[Collected data entries]
########################################

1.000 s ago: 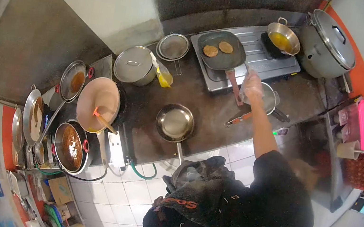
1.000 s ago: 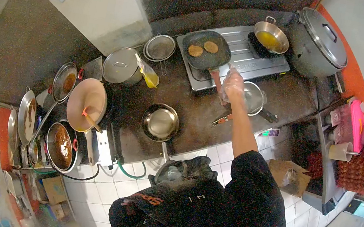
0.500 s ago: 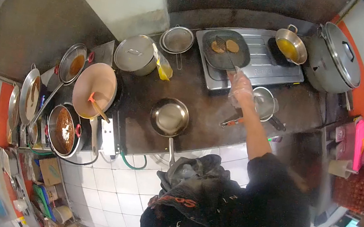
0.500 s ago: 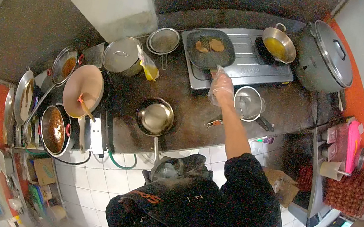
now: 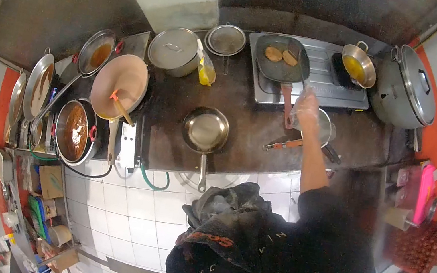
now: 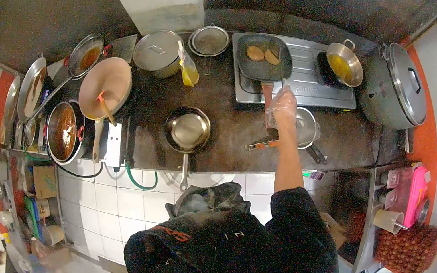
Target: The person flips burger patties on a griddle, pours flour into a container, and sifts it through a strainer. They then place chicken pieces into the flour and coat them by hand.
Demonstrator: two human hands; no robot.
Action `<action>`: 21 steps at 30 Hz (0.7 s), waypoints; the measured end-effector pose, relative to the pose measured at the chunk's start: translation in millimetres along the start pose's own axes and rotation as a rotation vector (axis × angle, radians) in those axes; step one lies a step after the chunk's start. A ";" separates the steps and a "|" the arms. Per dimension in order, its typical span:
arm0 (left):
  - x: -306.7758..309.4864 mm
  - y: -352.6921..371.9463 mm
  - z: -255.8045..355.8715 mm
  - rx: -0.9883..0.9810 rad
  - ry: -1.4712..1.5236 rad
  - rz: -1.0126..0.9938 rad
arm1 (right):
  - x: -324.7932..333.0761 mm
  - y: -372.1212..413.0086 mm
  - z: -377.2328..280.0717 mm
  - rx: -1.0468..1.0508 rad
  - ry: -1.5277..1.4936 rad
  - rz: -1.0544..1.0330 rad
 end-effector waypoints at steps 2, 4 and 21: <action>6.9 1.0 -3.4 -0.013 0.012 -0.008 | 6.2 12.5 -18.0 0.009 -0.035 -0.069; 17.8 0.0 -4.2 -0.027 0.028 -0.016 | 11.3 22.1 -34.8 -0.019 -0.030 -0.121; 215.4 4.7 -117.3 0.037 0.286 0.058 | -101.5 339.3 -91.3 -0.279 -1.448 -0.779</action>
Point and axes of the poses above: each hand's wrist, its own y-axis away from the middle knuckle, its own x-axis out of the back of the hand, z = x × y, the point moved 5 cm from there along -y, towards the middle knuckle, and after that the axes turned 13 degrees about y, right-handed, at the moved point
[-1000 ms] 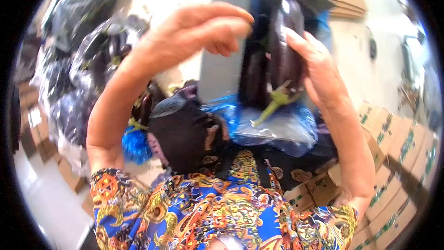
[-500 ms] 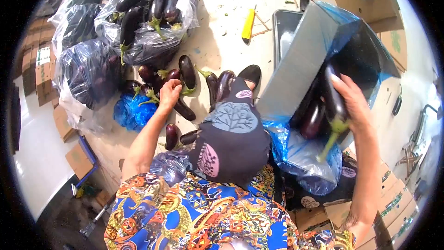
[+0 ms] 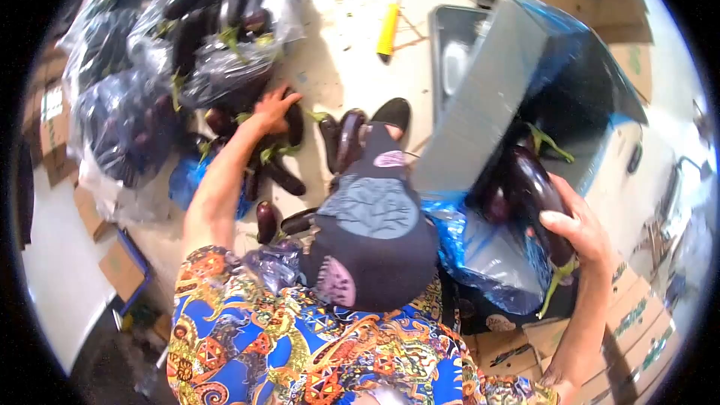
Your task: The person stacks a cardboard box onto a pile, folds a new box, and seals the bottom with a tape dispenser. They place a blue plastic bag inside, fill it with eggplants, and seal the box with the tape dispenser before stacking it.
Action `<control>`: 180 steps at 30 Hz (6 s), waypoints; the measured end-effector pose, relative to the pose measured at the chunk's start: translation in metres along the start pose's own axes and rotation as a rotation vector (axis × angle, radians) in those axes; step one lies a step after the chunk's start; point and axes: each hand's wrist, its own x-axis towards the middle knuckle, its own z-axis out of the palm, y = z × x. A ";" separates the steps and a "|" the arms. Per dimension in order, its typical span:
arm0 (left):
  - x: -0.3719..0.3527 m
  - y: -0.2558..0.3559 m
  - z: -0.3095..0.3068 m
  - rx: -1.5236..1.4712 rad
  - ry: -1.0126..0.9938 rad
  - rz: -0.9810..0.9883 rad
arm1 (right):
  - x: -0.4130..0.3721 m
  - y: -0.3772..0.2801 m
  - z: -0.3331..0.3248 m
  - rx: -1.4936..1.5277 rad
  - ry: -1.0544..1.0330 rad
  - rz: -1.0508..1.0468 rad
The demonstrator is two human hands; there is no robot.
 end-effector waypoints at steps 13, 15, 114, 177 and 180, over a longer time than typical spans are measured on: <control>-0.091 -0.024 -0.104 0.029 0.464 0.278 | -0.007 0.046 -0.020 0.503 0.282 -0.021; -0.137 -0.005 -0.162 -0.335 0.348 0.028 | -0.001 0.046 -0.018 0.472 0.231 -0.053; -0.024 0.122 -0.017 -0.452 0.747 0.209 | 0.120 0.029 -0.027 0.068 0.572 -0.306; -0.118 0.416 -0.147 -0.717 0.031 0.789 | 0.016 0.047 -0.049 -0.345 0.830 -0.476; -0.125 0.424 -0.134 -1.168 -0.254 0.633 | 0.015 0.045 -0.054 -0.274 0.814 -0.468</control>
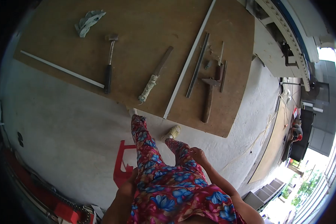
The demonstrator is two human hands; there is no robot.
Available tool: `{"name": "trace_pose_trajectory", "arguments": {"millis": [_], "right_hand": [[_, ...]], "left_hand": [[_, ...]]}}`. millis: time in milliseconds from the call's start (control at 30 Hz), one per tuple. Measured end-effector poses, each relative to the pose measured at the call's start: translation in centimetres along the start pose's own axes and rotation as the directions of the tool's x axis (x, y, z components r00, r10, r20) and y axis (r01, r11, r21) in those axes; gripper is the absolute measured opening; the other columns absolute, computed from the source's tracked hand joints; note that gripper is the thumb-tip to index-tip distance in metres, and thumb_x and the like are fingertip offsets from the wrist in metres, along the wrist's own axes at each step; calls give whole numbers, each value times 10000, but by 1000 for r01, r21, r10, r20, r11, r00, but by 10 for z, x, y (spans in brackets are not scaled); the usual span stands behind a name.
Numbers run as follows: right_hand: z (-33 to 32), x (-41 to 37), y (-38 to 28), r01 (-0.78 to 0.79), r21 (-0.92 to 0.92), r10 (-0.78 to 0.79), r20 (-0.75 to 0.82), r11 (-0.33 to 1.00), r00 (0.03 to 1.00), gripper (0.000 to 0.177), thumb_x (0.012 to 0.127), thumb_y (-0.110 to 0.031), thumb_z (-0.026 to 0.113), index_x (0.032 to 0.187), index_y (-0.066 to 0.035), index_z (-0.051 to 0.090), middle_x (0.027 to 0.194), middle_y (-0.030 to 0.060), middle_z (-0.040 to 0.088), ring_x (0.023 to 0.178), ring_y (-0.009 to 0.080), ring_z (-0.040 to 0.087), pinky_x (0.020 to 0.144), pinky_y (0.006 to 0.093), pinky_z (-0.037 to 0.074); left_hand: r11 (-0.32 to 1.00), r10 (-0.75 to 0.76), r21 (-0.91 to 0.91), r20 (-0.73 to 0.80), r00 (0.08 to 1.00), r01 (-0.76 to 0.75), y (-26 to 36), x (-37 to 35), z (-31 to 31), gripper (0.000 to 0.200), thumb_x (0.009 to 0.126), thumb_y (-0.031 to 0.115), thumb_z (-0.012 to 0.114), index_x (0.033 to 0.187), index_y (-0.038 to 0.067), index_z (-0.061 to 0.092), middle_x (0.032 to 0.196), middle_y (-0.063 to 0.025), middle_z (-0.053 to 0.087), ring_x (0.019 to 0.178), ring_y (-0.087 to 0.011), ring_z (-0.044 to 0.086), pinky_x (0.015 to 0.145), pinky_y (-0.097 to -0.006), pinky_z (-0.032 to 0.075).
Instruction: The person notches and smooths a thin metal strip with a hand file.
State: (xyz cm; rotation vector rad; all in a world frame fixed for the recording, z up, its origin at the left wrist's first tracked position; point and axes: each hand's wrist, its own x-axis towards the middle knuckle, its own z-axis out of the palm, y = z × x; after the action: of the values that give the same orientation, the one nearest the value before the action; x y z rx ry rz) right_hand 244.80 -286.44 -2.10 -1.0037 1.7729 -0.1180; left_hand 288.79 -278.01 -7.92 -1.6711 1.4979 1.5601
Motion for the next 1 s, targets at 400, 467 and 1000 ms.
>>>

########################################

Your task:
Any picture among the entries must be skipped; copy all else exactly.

Finished task:
1.000 s ago: 
1.000 s ago: 
0.500 s ago: 
0.500 s ago: 
now: 
now: 
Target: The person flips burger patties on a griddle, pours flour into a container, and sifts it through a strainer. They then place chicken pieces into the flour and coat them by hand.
Demonstrator: two human hands; no robot.
Action `<action>`: 21 steps at 30 Hz (0.7 s), waypoints; the measured end-effector pose, relative to the pose measured at the chunk's start: translation in millimetres along the start pose's own axes and rotation as a rotation vector (axis × angle, radians) in those axes; step one lies a step after the chunk's start. A ";" separates the steps and a "|" the arms. Per dimension in order, its typical span:
arm0 (left):
  - x: -306.7758..309.4864 mm
  - y: -352.6921..371.9463 mm
  - z: -255.8045..355.8715 mm
  - rx: -0.9883..0.9810 rad
  - ry: -1.4712..1.5236 rad
  - rz: -1.0126..0.9938 rad
arm1 (right):
  - x: -324.7932..333.0761 mm
  - y: -372.1212..413.0086 mm
  - z: -377.2328..280.0717 mm
  - rx: -1.0468..1.0508 rad
  - ry: -1.5277..1.4936 rad
  - rz: -1.0544..1.0330 rad
 end-effector waypoints at steps 2, 4 and 21: <action>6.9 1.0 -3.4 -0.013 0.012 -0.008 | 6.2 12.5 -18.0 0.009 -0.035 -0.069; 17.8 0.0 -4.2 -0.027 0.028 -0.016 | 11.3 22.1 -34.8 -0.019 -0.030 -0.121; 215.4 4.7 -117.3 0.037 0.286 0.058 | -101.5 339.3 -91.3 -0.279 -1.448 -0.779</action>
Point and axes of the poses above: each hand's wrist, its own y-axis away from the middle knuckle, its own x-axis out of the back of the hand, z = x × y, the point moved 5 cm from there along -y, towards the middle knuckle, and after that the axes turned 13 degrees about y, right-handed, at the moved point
[-1000 ms] 
[-500 ms] 
[+0 ms] 
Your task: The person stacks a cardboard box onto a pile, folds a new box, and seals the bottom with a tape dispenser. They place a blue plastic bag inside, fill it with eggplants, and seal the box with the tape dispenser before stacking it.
Action `<control>`: 180 steps at 30 Hz (6 s), waypoints; the measured end-effector pose, relative to the pose measured at the chunk's start: translation in metres along the start pose's own axes and rotation as a rotation vector (axis × angle, radians) in those axes; step one lies a step after the chunk's start; point and axes: each hand's wrist, its own x-axis towards the middle knuckle, its own z-axis out of the palm, y = z × x. A ";" separates the steps and a "|" the arms. Per dimension in order, its typical span:
arm0 (left):
  - x: -0.3719..0.3527 m
  - y: -0.2558..0.3559 m
  - z: -0.3095..0.3068 m
  - rx: -1.5236..1.4712 rad
  - ry: -1.0126..0.9938 rad
  - rz: -0.9810..0.9883 rad
arm1 (right):
  - x: -0.4130..0.3721 m
  - y: -0.3772..0.2801 m
  - z: -0.3331..0.3248 m
  - rx: -1.4936..1.5277 rad
  - ry: -1.0544..1.0330 rad
  - rz: -1.0508..1.0468 rad
The demonstrator is two human hands; there is no robot.
 end-effector waypoints at steps 13, 15, 114, 177 and 180, over a longer time than typical spans are measured on: <control>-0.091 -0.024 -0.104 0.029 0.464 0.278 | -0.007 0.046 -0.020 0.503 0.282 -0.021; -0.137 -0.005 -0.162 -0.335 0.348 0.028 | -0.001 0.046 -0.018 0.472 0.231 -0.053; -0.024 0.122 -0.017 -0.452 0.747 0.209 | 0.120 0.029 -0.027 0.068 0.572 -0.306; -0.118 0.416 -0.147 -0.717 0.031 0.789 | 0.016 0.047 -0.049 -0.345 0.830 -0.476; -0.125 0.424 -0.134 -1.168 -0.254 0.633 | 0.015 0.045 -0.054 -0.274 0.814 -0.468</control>
The demonstrator is two human hands; there is no robot.
Available tool: `{"name": "trace_pose_trajectory", "arguments": {"millis": [_], "right_hand": [[_, ...]], "left_hand": [[_, ...]]}}`. millis: time in milliseconds from the call's start (control at 30 Hz), one per tuple. Measured end-effector poses, each relative to the pose measured at the call's start: translation in centimetres along the start pose's own axes and rotation as the directions of the tool's x axis (x, y, z components r00, r10, r20) and y axis (r01, r11, r21) in those axes; gripper is the absolute measured opening; the other columns absolute, computed from the source's tracked hand joints; note that gripper is the thumb-tip to index-tip distance in metres, and thumb_x and the like are fingertip offsets from the wrist in metres, along the wrist's own axes at each step; calls give whole numbers, each value times 10000, but by 1000 for r01, r21, r10, r20, r11, r00, but by 10 for z, x, y (spans in brackets are not scaled); the usual span stands behind a name.
Numbers run as follows: right_hand: z (-33 to 32), x (-41 to 37), y (-38 to 28), r01 (-0.78 to 0.79), r21 (-0.92 to 0.92), r10 (-0.78 to 0.79), r20 (-0.75 to 0.82), r11 (-0.33 to 1.00), r00 (0.03 to 1.00), gripper (0.000 to 0.177), thumb_x (0.012 to 0.127), thumb_y (-0.110 to 0.031), thumb_z (-0.026 to 0.113), index_x (0.032 to 0.187), index_y (-0.066 to 0.035), index_z (-0.051 to 0.090), middle_x (0.027 to 0.194), middle_y (-0.030 to 0.060), middle_z (-0.040 to 0.088), ring_x (0.023 to 0.178), ring_y (-0.009 to 0.080), ring_z (-0.040 to 0.087), pinky_x (0.020 to 0.144), pinky_y (0.006 to 0.093), pinky_z (-0.037 to 0.074); left_hand: r11 (-0.32 to 1.00), r10 (-0.75 to 0.76), r21 (-0.91 to 0.91), r20 (-0.73 to 0.80), r00 (0.08 to 1.00), r01 (-0.76 to 0.75), y (-26 to 36), x (-37 to 35), z (-31 to 31), gripper (0.000 to 0.200), thumb_x (0.009 to 0.126), thumb_y (-0.031 to 0.115), thumb_z (-0.012 to 0.114), index_x (0.033 to 0.187), index_y (-0.038 to 0.067), index_z (-0.061 to 0.092), middle_x (0.032 to 0.196), middle_y (-0.063 to 0.025), middle_z (-0.053 to 0.087), ring_x (0.019 to 0.178), ring_y (-0.087 to 0.011), ring_z (-0.044 to 0.086), pinky_x (0.015 to 0.145), pinky_y (-0.097 to -0.006), pinky_z (-0.032 to 0.075).
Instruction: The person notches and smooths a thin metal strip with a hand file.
State: (xyz cm; rotation vector rad; all in a world frame fixed for the recording, z up, its origin at the left wrist's first tracked position; point and axes: each hand's wrist, its own x-axis towards the middle knuckle, its own z-axis out of the palm, y = z × x; after the action: of the values that give the same orientation, the one nearest the value before the action; x y z rx ry rz) right_hand 244.80 -286.44 -2.10 -1.0037 1.7729 -0.1180; left_hand 288.79 -278.01 -7.92 -1.6711 1.4979 1.5601
Motion for the next 1 s, targets at 400, 467 and 1000 ms.
>>>

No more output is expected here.